Every line of the material below that contains the string "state" must appear in the answer.

_ _ _ _ _ _ _

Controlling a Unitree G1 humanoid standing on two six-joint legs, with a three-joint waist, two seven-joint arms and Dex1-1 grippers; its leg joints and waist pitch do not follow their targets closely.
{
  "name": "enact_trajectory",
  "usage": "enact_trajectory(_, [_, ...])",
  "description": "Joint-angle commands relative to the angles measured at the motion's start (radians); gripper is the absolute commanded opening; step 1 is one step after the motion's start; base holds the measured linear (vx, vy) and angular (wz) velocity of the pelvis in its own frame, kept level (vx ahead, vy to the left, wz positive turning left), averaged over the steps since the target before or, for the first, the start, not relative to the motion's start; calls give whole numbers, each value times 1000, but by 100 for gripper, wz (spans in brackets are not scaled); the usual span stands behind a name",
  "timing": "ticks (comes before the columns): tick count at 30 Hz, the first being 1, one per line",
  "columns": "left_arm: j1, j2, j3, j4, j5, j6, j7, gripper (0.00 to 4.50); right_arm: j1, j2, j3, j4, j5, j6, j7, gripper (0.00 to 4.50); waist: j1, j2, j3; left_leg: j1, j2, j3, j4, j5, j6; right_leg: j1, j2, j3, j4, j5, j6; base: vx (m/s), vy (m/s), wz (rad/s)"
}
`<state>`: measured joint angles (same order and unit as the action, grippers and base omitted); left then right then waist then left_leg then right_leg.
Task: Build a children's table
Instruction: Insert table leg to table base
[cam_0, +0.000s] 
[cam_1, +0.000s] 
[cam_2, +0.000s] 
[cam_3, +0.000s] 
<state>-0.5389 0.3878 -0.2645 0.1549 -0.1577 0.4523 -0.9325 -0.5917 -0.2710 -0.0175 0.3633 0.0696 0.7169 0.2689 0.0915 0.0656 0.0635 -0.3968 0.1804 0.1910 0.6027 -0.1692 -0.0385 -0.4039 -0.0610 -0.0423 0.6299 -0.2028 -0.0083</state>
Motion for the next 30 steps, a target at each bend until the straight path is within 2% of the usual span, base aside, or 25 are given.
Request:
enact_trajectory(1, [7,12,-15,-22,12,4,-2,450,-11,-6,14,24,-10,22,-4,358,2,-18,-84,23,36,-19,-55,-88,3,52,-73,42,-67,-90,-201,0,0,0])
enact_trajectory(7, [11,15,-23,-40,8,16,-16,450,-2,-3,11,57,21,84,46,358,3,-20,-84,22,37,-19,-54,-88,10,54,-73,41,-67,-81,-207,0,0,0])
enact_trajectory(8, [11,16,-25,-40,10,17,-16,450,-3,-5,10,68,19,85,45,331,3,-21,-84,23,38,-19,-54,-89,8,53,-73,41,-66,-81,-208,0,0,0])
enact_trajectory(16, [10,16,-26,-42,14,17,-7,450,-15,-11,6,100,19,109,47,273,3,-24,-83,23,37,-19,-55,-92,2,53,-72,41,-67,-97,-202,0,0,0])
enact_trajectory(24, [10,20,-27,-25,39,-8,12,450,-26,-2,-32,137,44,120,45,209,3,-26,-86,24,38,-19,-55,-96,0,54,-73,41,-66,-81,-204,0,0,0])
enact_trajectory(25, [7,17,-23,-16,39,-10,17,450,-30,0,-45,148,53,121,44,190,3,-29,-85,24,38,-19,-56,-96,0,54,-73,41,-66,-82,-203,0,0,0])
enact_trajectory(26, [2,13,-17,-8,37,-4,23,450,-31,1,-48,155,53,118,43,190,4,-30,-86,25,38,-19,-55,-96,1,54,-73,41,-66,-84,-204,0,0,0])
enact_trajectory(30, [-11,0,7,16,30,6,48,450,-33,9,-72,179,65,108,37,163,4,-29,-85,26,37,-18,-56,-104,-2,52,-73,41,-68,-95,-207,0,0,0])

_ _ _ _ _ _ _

REPLY:
`<state>`: measured joint angles (same order and unit as the action, grippers and base omitted); left then right then waist then left_leg then right_leg.
<state>-0.5389 0.3878 -0.2645 0.1549 -0.1577 0.4523 -0.9325 -0.5917 -0.2710 -0.0175 0.3633 0.0696 0.7169 0.2689 0.0915 0.0656 0.0635 -0.3968 0.1804 0.1910 0.6027 -0.1692 -0.0385 -0.4039 -0.0610 -0.0423 0.6299 -0.2028 -0.0083</state>

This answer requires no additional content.